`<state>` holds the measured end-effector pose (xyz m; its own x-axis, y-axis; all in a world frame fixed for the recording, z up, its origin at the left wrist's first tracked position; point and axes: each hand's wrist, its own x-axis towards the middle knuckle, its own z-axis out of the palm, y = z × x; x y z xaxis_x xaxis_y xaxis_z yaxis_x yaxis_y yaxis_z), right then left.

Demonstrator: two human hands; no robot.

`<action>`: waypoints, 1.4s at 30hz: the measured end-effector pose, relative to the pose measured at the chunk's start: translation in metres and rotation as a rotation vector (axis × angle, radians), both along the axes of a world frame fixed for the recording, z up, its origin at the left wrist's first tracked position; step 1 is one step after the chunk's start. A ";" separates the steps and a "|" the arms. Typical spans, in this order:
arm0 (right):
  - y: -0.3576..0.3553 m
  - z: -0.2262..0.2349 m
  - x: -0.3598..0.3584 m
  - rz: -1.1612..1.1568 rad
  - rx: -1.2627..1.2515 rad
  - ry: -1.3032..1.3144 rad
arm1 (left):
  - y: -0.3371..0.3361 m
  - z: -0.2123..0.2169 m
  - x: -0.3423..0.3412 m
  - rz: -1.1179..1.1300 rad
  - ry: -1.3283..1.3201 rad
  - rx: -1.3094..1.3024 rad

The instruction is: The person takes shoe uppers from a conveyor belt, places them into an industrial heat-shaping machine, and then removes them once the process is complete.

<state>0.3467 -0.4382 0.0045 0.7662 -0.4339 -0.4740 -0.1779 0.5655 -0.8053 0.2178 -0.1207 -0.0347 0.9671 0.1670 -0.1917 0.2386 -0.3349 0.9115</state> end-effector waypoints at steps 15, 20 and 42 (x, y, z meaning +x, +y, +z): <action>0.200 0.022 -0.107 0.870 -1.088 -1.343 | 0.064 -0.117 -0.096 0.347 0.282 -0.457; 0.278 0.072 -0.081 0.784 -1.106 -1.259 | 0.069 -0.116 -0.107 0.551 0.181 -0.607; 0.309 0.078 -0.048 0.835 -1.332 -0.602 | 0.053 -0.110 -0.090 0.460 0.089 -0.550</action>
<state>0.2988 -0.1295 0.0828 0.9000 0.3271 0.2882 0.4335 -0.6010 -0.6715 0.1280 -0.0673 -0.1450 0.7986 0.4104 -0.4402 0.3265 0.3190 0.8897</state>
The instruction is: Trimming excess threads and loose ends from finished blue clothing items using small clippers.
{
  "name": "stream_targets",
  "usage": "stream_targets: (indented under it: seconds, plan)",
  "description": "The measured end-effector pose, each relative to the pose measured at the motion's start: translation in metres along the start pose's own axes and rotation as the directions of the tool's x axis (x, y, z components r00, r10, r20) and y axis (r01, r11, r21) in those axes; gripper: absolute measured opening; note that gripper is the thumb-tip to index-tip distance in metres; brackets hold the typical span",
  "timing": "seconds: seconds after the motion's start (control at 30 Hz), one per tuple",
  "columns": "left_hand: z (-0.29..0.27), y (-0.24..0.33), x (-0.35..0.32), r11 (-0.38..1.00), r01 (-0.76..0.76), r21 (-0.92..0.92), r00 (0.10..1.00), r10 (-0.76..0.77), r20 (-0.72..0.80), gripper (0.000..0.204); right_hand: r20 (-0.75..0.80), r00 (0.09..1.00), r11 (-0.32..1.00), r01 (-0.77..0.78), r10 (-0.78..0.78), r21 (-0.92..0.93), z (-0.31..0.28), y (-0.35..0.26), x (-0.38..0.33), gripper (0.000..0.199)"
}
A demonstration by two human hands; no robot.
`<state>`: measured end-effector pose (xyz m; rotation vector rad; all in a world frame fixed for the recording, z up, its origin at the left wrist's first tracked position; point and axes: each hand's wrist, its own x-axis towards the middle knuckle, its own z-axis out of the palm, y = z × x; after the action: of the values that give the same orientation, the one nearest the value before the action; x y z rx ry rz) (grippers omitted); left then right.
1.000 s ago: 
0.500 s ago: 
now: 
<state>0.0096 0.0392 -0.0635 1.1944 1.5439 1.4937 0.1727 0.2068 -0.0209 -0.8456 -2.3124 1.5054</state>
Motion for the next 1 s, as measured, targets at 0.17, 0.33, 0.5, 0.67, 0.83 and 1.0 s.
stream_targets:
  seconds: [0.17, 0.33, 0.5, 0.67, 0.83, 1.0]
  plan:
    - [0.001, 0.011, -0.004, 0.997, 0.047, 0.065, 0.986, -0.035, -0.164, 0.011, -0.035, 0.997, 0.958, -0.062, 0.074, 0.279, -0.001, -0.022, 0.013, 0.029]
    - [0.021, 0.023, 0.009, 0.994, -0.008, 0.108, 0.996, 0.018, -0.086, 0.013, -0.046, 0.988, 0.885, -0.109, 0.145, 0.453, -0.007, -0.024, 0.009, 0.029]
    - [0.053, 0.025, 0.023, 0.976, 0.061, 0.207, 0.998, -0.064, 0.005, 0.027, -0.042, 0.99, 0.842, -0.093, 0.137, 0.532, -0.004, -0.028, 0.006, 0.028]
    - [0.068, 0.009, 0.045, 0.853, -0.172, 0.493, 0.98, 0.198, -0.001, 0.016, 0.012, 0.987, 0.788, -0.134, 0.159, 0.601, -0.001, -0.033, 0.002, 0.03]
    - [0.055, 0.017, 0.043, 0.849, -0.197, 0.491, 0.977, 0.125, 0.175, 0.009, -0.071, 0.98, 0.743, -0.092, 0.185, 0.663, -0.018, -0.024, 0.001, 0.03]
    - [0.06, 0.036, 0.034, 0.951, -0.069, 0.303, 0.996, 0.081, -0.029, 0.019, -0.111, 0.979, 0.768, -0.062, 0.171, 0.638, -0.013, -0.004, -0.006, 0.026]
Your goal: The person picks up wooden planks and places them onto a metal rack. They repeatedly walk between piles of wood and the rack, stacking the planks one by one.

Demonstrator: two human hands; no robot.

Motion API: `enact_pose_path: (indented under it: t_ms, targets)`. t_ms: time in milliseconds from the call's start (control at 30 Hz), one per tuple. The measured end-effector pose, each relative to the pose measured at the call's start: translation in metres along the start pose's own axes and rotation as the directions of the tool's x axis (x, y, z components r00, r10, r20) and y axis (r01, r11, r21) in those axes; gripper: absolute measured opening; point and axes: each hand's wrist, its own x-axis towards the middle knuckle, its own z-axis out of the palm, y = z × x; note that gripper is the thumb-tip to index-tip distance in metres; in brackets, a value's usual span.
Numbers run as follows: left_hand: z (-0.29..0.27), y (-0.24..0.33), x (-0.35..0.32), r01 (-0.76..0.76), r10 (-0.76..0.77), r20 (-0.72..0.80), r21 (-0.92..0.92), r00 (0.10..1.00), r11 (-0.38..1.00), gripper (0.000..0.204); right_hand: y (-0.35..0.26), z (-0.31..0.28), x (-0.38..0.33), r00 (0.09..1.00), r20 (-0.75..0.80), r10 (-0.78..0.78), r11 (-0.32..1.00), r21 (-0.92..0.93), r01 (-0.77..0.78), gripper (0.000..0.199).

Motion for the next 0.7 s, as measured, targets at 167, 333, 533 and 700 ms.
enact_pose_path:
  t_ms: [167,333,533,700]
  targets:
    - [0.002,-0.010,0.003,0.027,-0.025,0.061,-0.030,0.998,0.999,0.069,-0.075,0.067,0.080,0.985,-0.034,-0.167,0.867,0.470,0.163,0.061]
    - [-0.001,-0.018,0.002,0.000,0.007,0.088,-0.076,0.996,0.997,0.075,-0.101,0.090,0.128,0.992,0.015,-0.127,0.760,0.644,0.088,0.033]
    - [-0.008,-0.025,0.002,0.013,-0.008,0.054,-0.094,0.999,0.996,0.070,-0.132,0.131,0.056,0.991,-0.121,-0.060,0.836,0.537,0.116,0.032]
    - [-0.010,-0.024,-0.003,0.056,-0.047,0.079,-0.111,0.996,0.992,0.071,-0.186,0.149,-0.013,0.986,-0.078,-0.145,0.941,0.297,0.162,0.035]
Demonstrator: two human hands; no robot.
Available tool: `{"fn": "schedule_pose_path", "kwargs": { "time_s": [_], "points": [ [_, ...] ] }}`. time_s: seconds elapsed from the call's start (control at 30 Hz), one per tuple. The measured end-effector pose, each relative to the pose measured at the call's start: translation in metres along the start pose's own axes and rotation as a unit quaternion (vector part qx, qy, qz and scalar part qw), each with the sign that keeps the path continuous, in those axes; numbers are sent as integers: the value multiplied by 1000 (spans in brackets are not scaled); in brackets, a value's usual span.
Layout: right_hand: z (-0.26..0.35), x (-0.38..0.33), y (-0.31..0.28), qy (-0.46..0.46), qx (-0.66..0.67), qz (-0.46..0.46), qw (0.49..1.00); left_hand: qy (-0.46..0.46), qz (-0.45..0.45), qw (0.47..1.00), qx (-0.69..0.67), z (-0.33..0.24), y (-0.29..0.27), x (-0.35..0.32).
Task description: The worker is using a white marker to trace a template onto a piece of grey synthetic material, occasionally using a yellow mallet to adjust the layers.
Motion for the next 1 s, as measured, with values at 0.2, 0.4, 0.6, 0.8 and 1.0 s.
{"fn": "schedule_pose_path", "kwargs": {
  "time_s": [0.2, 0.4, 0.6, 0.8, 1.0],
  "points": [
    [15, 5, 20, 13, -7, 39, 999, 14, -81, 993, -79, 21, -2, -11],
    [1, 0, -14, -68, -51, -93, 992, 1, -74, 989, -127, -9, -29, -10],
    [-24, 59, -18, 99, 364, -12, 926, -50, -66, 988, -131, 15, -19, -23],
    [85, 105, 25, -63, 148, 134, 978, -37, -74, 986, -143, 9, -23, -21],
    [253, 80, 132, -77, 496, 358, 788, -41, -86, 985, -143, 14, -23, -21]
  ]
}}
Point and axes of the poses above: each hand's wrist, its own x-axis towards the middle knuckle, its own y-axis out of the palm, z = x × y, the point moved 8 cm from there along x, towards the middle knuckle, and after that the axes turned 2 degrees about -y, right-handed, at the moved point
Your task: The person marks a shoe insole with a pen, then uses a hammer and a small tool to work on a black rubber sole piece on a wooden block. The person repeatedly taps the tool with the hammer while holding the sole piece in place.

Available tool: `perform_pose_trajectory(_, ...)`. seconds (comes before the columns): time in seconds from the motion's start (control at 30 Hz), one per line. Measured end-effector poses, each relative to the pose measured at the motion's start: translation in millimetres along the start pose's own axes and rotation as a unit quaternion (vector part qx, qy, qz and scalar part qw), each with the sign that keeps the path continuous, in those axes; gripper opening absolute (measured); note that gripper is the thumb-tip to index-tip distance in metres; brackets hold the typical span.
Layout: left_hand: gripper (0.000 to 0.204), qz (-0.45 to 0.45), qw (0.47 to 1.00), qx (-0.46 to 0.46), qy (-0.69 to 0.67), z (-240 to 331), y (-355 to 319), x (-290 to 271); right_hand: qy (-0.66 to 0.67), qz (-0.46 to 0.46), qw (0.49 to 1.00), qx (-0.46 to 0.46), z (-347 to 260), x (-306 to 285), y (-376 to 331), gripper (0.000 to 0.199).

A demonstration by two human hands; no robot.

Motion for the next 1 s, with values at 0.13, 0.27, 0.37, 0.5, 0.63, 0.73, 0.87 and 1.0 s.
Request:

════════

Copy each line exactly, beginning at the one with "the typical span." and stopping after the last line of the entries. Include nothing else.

> **OUTPUT OF THE TASK**:
Available tool: `perform_pose_trajectory(_, ...)`. seconds (comes before the columns): time in seconds from the motion's start (control at 30 Hz), one per line. Measured end-effector poses, each relative to the pose measured at the motion's start: translation in millimetres along the start pose's own axes and rotation as a unit quaternion (vector part qx, qy, qz and scalar part qw), each with the sign that keeps the path continuous, in those axes; gripper opening absolute (measured); note that gripper is the thumb-tip to index-tip distance in metres; brackets hold the typical span.
Layout: left_hand: gripper (0.000 to 0.204), qz (-0.45 to 0.45), qw (0.47 to 1.00), qx (-0.46 to 0.46), qy (-0.69 to 0.67), z (-240 to 331), y (-355 to 319), x (-290 to 271); right_hand: qy (-0.66 to 0.67), qz (-0.46 to 0.46), qw (0.49 to 1.00), qx (-0.46 to 0.46), z (-347 to 260), x (-306 to 285), y (-376 to 331), gripper (0.000 to 0.199).

A demonstration by two human hands; no robot.

Motion for the next 1 s, with values at 0.13, 0.27, 0.37, 0.5, 0.63, 0.73, 0.87 and 1.0 s.
Request:

The output is complete as shown.